Warning
This step is legacy and not included in the final pipeline. Curating a sufficiently large and high-quality QA dataset and the subsequent LLM finetuning step costs too much which does not fit well into our pipeline.
Make sure you are in this directory. Also make sure to put veritas-trial-deployment.json
under the secrets/
folder in the root directory. To run the QA construction:
make build
make run
This should bring you within the Docker container.

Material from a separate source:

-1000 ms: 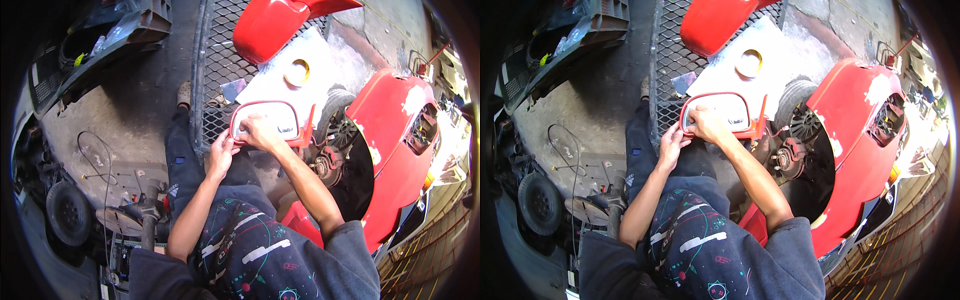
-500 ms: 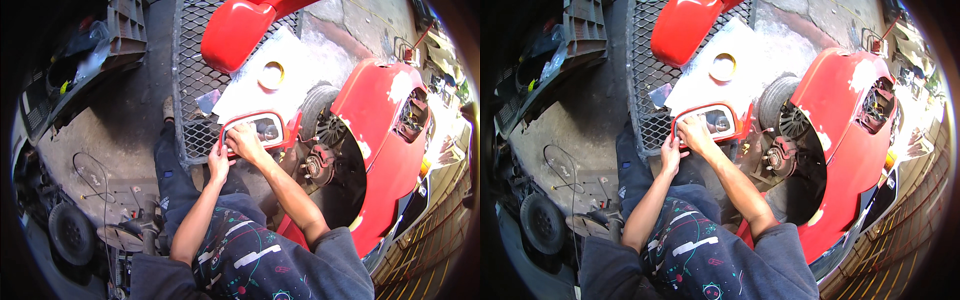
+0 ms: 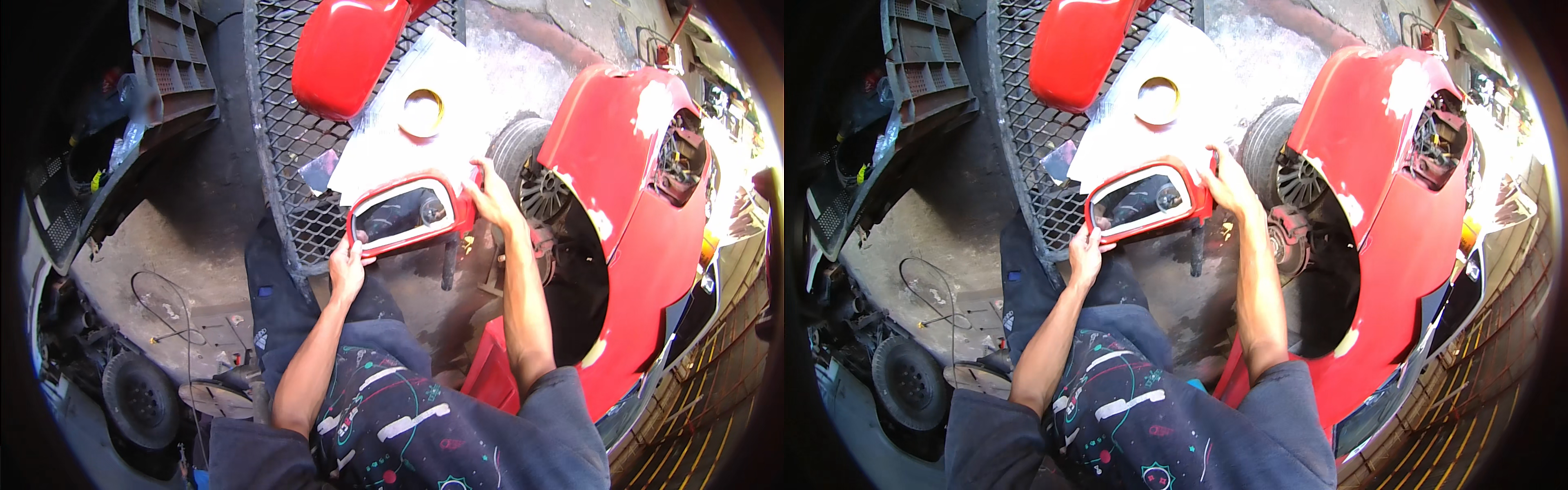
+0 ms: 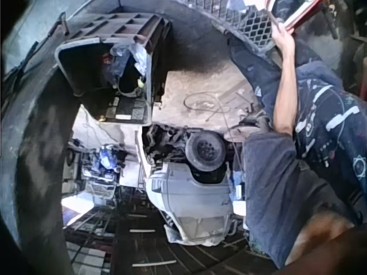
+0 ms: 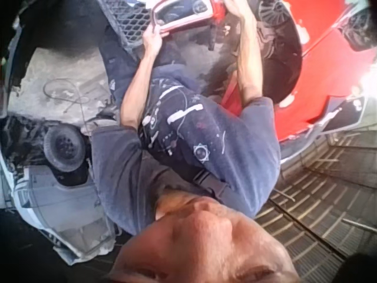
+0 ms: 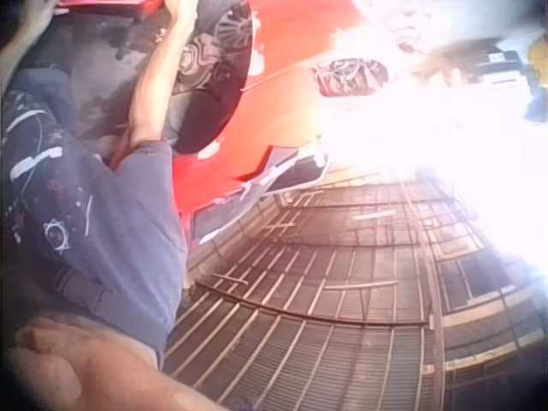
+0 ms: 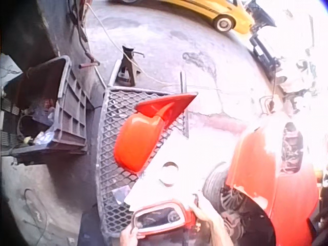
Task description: The person applies masking tape to the edges of a red car side mirror to protect the glass and surrounding areas. They carefully align and press the tape along the mirror's perimeter, then trim excess tape with a utility knife.
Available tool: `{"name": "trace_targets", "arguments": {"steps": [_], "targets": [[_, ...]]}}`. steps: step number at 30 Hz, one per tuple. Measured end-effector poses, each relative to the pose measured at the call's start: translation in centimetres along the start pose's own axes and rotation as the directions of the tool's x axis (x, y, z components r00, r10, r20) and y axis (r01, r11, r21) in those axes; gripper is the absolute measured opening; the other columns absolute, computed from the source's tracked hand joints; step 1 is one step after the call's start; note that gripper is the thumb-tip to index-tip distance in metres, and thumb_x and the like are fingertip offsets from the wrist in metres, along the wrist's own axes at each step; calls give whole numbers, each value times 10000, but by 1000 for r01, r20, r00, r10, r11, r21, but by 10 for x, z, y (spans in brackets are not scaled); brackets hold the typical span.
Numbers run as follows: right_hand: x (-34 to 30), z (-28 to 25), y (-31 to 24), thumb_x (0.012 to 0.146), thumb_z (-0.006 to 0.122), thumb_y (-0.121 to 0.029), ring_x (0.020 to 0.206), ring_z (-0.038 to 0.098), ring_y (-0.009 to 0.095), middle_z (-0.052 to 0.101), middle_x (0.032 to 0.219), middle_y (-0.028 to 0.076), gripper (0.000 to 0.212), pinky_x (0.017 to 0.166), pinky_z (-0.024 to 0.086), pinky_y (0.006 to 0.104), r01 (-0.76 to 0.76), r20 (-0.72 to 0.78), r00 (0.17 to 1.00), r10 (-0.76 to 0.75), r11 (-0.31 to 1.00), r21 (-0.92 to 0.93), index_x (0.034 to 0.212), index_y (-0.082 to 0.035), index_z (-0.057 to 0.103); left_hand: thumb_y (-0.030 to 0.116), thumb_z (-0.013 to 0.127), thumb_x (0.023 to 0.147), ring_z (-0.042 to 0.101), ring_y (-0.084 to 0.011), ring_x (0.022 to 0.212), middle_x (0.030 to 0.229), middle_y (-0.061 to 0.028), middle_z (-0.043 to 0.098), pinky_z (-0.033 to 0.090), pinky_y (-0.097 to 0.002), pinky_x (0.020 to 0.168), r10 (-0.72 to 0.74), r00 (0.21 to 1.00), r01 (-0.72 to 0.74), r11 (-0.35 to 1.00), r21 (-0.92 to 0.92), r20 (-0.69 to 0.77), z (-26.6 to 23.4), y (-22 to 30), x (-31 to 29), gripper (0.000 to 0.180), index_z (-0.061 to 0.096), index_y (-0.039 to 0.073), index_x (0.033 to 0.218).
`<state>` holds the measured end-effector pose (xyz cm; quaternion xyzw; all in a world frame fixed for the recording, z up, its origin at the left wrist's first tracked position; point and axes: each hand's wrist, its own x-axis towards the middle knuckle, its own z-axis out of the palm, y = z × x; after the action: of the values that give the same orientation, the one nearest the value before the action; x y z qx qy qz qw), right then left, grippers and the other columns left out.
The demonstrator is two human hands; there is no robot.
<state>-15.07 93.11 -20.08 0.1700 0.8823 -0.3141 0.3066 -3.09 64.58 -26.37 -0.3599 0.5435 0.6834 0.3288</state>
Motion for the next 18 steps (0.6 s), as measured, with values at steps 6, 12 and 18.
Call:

Then inside the container, if you want to have a fresh run or overwrite whatever existing in GCS, run:
python cli.py generate
python cli.py prepare
python cli.py upload
If you want to build on top of what already exists in GCS, run:
python cli.py fetch
python cli.py generate
python cli.py prepare
python cli.py upload
Note
- See generate.py for the prompts used for generating QA.
- The fetch subcommand overwrites local QA data, so be sure to backup your local data if you need them.

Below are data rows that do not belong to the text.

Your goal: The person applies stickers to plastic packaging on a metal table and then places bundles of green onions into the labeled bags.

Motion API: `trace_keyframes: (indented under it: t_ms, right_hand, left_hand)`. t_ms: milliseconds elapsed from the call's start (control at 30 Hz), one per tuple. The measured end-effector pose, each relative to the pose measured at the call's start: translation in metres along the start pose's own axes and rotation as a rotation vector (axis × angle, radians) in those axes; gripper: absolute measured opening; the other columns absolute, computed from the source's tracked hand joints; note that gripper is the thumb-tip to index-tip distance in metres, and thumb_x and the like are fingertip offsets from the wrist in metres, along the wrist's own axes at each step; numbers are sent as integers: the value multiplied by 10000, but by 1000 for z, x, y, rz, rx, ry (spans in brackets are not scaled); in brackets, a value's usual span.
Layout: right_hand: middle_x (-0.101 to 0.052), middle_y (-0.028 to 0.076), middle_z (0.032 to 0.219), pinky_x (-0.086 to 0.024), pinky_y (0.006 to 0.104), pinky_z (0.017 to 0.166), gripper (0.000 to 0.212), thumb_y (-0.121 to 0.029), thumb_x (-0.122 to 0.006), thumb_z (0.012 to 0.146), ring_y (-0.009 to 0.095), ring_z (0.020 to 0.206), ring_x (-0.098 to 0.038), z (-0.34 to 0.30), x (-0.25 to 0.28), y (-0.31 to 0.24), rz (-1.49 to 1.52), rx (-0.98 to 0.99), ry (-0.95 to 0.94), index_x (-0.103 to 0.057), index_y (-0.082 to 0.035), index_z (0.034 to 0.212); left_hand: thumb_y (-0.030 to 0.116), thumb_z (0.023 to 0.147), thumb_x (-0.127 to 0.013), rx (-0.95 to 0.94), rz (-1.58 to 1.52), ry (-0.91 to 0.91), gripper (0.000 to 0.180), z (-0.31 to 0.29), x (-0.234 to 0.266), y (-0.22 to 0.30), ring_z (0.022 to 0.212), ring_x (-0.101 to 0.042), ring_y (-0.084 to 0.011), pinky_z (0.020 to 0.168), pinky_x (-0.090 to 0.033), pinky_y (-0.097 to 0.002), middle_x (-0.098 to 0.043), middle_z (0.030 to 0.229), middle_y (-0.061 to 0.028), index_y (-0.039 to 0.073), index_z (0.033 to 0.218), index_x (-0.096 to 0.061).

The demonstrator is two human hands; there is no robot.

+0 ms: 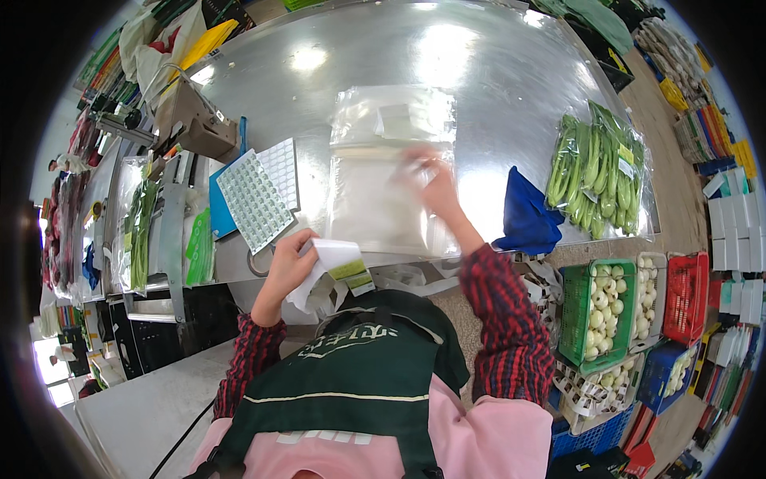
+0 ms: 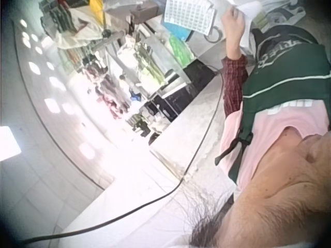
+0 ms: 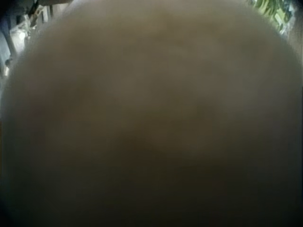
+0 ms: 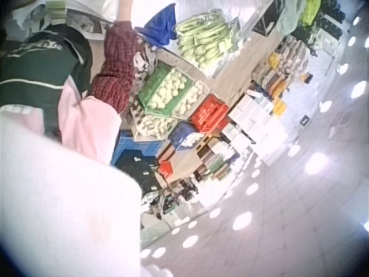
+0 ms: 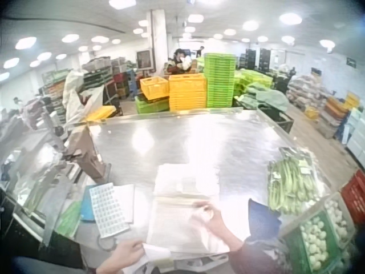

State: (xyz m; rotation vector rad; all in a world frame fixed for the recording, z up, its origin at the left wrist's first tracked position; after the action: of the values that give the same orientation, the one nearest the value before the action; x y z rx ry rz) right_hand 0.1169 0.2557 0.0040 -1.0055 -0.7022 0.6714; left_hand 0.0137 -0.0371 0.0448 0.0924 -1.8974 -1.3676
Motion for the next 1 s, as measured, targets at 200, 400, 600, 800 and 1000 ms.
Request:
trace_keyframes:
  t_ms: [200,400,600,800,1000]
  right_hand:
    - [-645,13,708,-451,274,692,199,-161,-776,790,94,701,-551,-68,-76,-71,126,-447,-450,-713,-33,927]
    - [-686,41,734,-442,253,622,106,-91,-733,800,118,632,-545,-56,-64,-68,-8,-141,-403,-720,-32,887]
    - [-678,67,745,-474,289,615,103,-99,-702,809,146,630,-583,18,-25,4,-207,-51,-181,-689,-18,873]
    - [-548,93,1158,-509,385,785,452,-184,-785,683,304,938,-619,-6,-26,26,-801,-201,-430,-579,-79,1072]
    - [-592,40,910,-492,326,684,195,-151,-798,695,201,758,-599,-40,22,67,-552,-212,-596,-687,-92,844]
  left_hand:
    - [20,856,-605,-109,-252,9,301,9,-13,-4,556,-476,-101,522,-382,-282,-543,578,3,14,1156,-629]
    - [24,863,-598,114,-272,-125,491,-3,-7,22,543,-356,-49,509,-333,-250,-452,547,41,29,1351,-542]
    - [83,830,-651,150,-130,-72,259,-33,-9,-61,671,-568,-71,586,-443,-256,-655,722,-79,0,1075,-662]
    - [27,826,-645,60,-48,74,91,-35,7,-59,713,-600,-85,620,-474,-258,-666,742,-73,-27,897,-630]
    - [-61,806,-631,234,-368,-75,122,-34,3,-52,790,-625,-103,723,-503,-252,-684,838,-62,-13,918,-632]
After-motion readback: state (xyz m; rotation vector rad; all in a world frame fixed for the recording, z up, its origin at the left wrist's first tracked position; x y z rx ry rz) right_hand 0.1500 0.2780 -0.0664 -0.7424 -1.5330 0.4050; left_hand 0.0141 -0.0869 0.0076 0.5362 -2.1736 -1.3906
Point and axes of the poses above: each hand's wrist, its own z-axis towards the middle knuckle, its own x-axis out of the back of the hand, y = z × x, the point moved 1 cm from there along z, towards the middle knuckle
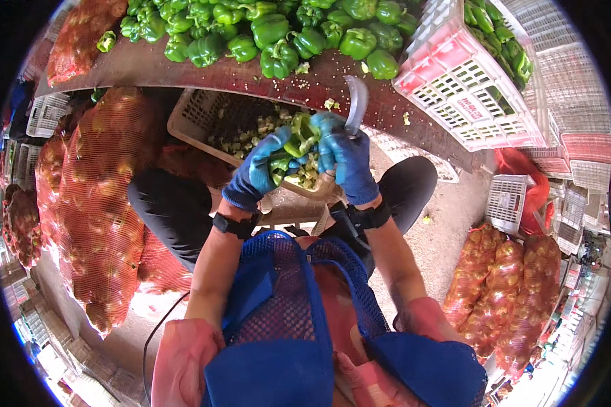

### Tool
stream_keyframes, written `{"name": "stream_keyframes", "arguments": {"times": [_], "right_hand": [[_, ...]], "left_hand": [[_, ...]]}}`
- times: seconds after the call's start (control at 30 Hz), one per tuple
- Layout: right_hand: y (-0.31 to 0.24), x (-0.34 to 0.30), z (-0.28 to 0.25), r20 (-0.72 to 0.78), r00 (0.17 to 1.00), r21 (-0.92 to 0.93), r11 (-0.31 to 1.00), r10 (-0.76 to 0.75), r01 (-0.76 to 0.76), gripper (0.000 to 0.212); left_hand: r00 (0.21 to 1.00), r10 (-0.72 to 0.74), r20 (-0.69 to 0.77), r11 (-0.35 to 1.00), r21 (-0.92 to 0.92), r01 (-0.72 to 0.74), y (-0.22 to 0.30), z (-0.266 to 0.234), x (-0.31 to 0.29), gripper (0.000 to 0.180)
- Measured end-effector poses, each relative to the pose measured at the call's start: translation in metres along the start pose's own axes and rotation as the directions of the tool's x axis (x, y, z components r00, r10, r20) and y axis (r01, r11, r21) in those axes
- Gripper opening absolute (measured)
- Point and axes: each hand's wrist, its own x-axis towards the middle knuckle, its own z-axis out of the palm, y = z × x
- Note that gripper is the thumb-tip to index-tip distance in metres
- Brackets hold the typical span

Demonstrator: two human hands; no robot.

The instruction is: Cutting, coring, and sorting green bell peppers in an agricultural warehouse setting.

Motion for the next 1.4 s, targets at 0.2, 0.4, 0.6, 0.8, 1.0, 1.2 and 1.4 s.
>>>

- The generate subcommand by default appends to local QA data, but the
--overwrite
flag can change this behavior to such that, if an ID is seen in existing QA data, then that ID will be overwritten. The generate subcommand also supports generate only for a range of cleaned data via the-s/--start
and/or-e/--end
options. - Use
--help
oncli.py
and its subcommands to get an overview of what each subcommand does.